** Records shown follows **

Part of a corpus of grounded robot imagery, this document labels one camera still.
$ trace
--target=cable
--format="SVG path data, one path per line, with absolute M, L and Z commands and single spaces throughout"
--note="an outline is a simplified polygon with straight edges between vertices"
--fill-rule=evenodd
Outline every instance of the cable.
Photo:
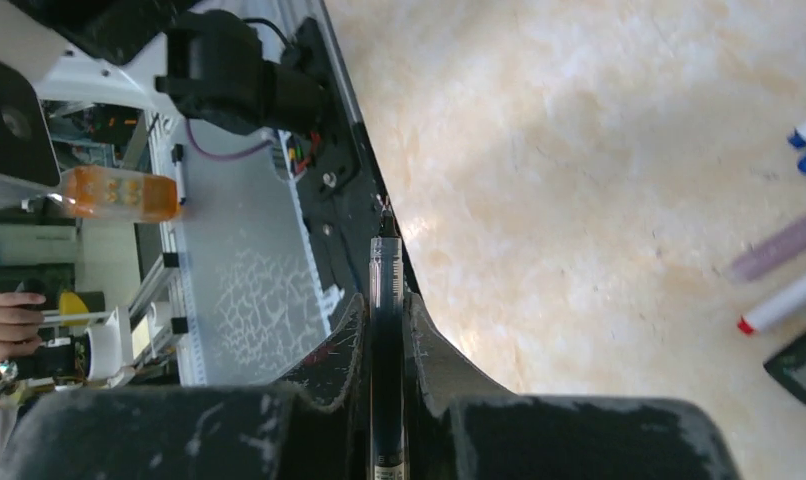
M 273 33 L 275 33 L 276 36 L 279 37 L 280 40 L 282 40 L 282 43 L 285 44 L 286 47 L 291 46 L 291 42 L 288 41 L 288 37 L 286 37 L 285 34 L 282 33 L 282 30 L 280 30 L 275 23 L 271 22 L 267 18 L 253 17 L 253 18 L 244 18 L 242 20 L 244 20 L 244 23 L 248 25 L 259 24 L 270 28 L 271 30 L 273 30 Z
M 193 148 L 195 152 L 197 152 L 198 154 L 200 154 L 204 158 L 207 158 L 209 160 L 215 160 L 215 161 L 218 161 L 218 162 L 227 162 L 227 161 L 232 161 L 232 160 L 240 160 L 240 159 L 242 159 L 244 157 L 247 157 L 249 155 L 252 155 L 252 154 L 254 154 L 254 153 L 256 153 L 256 152 L 258 152 L 258 151 L 260 151 L 260 150 L 262 150 L 262 149 L 264 149 L 266 147 L 269 147 L 269 146 L 273 145 L 273 140 L 266 139 L 266 140 L 262 141 L 261 143 L 259 143 L 258 145 L 250 147 L 250 148 L 248 148 L 246 150 L 242 150 L 240 152 L 228 153 L 228 154 L 210 153 L 210 152 L 207 152 L 207 151 L 203 150 L 203 148 L 200 146 L 200 144 L 197 143 L 197 139 L 194 138 L 194 132 L 191 130 L 191 121 L 188 120 L 187 118 L 185 119 L 185 133 L 188 135 L 188 142 L 191 143 L 191 148 Z
M 303 160 L 294 167 L 295 177 L 303 173 L 303 170 L 305 170 L 306 167 L 308 167 L 309 164 L 312 163 L 312 160 L 314 160 L 315 158 L 315 153 L 318 150 L 318 146 L 320 146 L 321 144 L 321 136 L 319 133 L 311 132 L 310 135 L 312 137 L 312 146 L 309 148 L 309 153 L 305 157 L 303 157 Z

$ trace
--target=black pen
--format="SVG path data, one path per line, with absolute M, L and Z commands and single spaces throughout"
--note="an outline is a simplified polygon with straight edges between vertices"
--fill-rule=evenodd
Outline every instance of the black pen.
M 371 475 L 403 480 L 403 241 L 387 202 L 371 239 L 370 283 Z

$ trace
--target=red-capped marker
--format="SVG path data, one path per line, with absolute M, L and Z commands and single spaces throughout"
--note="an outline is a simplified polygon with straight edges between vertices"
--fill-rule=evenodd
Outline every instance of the red-capped marker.
M 783 323 L 783 320 L 804 305 L 806 305 L 806 275 L 742 315 L 737 326 L 745 335 L 764 332 Z

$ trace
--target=yellow object
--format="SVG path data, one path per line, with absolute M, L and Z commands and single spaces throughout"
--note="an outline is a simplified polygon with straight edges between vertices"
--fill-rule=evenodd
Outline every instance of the yellow object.
M 72 217 L 158 223 L 179 214 L 176 182 L 148 173 L 84 165 L 65 172 L 60 193 Z
M 17 382 L 17 388 L 14 392 L 9 394 L 7 398 L 1 400 L 1 402 L 11 406 L 23 405 L 26 403 L 26 400 L 29 400 L 34 394 L 35 391 L 30 389 L 26 382 L 21 381 Z
M 88 306 L 73 292 L 62 292 L 59 296 L 59 315 L 81 315 L 91 313 Z M 90 320 L 67 320 L 61 322 L 63 327 L 86 326 Z

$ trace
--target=pen barrel
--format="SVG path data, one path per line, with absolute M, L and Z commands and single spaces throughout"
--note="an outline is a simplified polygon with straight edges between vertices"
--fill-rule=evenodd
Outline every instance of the pen barrel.
M 399 238 L 371 239 L 371 475 L 405 477 L 403 253 Z
M 732 280 L 749 282 L 806 250 L 806 215 L 740 255 L 729 269 Z
M 806 305 L 806 275 L 750 312 L 744 319 L 756 331 L 767 330 Z

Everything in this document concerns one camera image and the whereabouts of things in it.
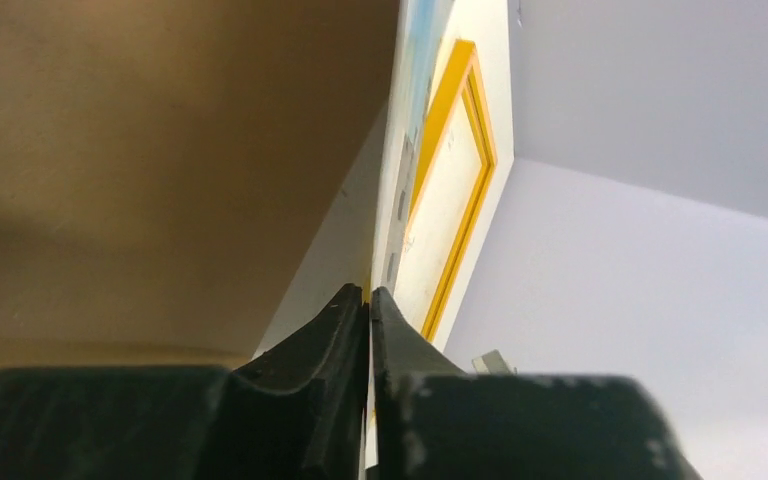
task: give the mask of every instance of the yellow molding
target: yellow molding
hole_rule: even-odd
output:
[[[496,146],[490,127],[490,114],[485,101],[484,83],[481,78],[478,55],[475,44],[467,40],[455,42],[426,118],[417,163],[408,230],[413,223],[414,213],[422,203],[422,194],[428,173],[432,171],[443,143],[443,135],[449,126],[455,108],[458,106],[458,100],[461,100],[466,109],[473,140],[481,159],[481,169],[473,185],[469,203],[464,211],[464,216],[443,268],[443,274],[437,284],[431,306],[422,326],[421,333],[428,341],[433,340],[437,333],[440,318],[449,300],[452,284],[460,269],[478,213],[484,203],[487,187],[496,167]]]

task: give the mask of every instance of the gray wall
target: gray wall
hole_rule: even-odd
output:
[[[768,217],[768,0],[511,0],[518,157]]]
[[[515,162],[446,347],[641,380],[705,478],[768,478],[768,220]]]

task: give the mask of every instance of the yellow trim
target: yellow trim
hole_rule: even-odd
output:
[[[462,101],[469,118],[473,139],[481,158],[481,170],[478,172],[469,203],[422,326],[422,336],[428,341],[433,340],[437,333],[440,318],[451,294],[452,284],[460,269],[478,213],[484,203],[490,179],[496,168],[496,146],[493,141],[493,131],[490,128],[490,114],[484,97],[484,83],[481,78],[478,55],[475,44],[467,40],[455,42],[428,112],[417,163],[408,230],[413,223],[414,213],[422,202],[425,181],[428,173],[433,169],[458,99]]]

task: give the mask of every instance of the ceiling
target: ceiling
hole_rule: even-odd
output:
[[[509,3],[517,157],[768,217],[768,1]]]

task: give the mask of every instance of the brown wall
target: brown wall
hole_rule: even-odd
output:
[[[397,10],[0,1],[0,337],[250,355],[386,102]]]

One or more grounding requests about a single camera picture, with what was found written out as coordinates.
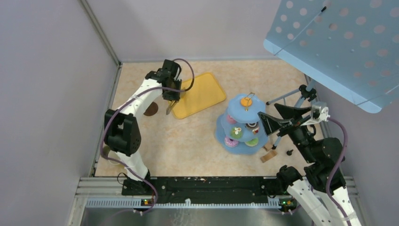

** End of Records shown **

**Task objective:**
Determine how many lines of the records above hold the word "molding" and give the number with nothing added.

**Response to the task:**
2